## Work to complete
The response must restate all of the data word for word.

+++ Dataset excerpt +++

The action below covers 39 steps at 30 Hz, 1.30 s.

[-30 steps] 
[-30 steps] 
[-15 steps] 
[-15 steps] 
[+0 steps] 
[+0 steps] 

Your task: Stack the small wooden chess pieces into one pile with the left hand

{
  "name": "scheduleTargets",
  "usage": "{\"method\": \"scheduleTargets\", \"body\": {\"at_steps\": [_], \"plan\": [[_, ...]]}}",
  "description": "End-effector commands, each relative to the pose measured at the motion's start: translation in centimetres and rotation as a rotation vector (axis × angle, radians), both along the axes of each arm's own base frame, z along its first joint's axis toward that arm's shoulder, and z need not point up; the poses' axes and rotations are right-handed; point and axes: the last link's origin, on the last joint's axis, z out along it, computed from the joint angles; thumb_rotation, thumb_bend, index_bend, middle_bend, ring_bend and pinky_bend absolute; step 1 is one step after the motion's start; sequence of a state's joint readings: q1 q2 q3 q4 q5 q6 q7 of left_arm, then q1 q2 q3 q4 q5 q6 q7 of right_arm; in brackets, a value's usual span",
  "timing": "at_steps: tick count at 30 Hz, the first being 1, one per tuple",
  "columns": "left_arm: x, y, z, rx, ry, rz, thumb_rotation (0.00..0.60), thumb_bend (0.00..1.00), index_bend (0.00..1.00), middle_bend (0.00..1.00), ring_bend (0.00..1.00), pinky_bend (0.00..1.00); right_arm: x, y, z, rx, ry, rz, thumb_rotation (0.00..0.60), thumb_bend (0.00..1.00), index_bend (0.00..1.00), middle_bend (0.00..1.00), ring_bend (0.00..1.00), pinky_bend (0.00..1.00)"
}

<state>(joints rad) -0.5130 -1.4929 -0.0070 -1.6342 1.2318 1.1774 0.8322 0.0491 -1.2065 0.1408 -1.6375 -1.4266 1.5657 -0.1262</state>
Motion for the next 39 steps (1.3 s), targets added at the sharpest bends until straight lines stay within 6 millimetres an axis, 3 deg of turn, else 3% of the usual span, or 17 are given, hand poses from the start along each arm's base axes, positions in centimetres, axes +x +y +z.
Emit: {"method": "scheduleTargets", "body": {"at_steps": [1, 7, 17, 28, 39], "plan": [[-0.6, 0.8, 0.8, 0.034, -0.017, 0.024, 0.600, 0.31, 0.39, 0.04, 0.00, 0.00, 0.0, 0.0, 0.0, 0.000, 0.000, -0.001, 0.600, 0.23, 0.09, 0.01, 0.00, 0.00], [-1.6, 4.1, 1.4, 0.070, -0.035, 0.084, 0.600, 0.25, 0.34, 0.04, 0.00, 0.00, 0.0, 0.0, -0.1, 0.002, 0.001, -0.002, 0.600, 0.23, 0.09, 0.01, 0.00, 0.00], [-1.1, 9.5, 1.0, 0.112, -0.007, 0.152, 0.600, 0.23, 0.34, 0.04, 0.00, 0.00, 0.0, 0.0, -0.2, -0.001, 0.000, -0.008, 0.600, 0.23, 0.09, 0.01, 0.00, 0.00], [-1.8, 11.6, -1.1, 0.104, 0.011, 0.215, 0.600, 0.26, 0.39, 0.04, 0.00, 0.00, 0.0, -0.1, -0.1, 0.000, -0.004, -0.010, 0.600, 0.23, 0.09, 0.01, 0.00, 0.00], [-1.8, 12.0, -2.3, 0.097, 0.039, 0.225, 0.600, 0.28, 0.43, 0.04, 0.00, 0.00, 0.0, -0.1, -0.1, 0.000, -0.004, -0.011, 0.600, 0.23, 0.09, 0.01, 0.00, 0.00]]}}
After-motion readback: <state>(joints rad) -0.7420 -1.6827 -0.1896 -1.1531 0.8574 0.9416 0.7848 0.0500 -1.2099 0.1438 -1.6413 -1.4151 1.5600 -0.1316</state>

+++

## Answer for the task
The action below covers 39 steps at 30 Hz, 1.30 s.

[-30 steps] 
[-30 steps] 
[-15 steps] 
[-15 steps] 
[+0 steps] 
[+0 steps] 

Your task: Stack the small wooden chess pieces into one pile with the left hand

{
  "name": "scheduleTargets",
  "usage": "{\"method\": \"scheduleTargets\", \"body\": {\"at_steps\": [_], \"plan\": [[_, ...]]}}",
  "description": "End-effector commands, each relative to the pose measured at the motion's start: translation in centimetres and rotation as a rotation vector (axis × angle, radians), both along the axes of each arm's own base frame, z along its first joint's axis toward that arm's shoulder, and z need not point up; the poses' axes and rotations are right-handed; point and axes: the last link's origin, on the last joint's axis, z out along it, computed from the joint angles; thumb_rotation, thumb_bend, index_bend, middle_bend, ring_bend and pinky_bend absolute; step 1 is one step after the motion's start; sequence of a state's joint readings: q1 q2 q3 q4 q5 q6 q7 of left_arm, then q1 q2 q3 q4 q5 q6 q7 of right_arm; in brackets, a value's usual span",
  "timing": "at_steps: tick count at 30 Hz, the first being 1, one per tuple",
  "columns": "left_arm: x, y, z, rx, ry, rz, thumb_rotation (0.00..0.60), thumb_bend (0.00..1.00), index_bend (0.00..1.00), middle_bend (0.00..1.00), ring_bend (0.00..1.00), pinky_bend (0.00..1.00); right_arm: x, y, z, rx, ry, rz, thumb_rotation (0.00..0.60), thumb_bend (0.00..1.00), index_bend (0.00..1.00), middle_bend (0.00..1.00), ring_bend (0.00..1.00), pinky_bend (0.00..1.00)"
}

<state>(joints rad) -0.5130 -1.4929 -0.0070 -1.6342 1.2318 1.1774 0.8322 0.0491 -1.2065 0.1408 -1.6375 -1.4266 1.5657 -0.1262</state>
Motion for the next 39 steps (1.3 s), targets added at the sharpest bends until straight lines stay within 6 millimetres an axis, 3 deg of turn, else 3% of the usual span, or 17 are given, hand poses from the start along each arm's base axes, positions in centimetres, axes +x +y +z.
Emit: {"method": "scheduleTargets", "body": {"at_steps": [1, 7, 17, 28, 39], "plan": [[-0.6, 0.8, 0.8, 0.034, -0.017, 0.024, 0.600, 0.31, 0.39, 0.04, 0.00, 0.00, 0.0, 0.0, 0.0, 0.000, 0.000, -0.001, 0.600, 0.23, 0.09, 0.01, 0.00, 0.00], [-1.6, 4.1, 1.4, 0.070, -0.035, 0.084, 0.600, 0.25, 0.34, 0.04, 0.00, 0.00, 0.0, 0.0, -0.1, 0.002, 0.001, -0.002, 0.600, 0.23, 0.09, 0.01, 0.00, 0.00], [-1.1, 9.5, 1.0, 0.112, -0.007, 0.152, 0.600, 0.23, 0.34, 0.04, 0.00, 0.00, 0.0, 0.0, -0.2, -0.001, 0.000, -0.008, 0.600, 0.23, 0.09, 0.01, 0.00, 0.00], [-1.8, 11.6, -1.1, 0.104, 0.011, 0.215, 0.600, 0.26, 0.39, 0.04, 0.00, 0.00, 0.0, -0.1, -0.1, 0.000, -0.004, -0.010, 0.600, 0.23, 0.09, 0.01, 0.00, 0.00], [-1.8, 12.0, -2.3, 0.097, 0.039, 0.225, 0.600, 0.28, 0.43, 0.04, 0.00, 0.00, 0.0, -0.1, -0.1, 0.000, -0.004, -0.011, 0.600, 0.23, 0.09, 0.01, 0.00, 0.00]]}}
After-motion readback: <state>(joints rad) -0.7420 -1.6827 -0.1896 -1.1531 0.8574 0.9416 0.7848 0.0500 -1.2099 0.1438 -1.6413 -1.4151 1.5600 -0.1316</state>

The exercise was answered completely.